> **What you have to do**
Your output should be the lines from the start of the data through the line containing "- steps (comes", exactly and nothing more.

> **Information provided**
··········

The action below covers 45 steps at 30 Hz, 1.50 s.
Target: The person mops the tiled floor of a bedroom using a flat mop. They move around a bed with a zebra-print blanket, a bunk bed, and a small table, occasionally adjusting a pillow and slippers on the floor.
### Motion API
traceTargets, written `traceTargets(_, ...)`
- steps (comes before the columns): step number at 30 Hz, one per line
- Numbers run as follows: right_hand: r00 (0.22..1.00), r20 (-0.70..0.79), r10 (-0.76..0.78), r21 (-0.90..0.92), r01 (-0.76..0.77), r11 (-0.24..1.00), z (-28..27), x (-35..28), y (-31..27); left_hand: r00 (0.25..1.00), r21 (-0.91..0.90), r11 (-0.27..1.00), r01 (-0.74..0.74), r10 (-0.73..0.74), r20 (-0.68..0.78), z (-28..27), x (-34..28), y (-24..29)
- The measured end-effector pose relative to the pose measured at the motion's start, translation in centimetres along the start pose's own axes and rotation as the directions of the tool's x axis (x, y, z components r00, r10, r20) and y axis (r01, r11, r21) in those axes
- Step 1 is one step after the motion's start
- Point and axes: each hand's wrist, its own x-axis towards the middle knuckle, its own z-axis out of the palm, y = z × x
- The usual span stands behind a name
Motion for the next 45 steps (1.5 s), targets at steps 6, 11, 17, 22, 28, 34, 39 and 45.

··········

> **Exercise solution**
The action below covers 45 steps at 30 Hz, 1.50 s.
Target: The person mops the tiled floor of a bedroom using a flat mop. They move around a bed with a zebra-print blanket, a bunk bed, and a small table, occasionally adjusting a pillow and slippers on the floor.
### Motion API
traceTargets, written `traceTargets(_, ...)`
- steps (comes before the columns): step number at 30 Hz, one per line

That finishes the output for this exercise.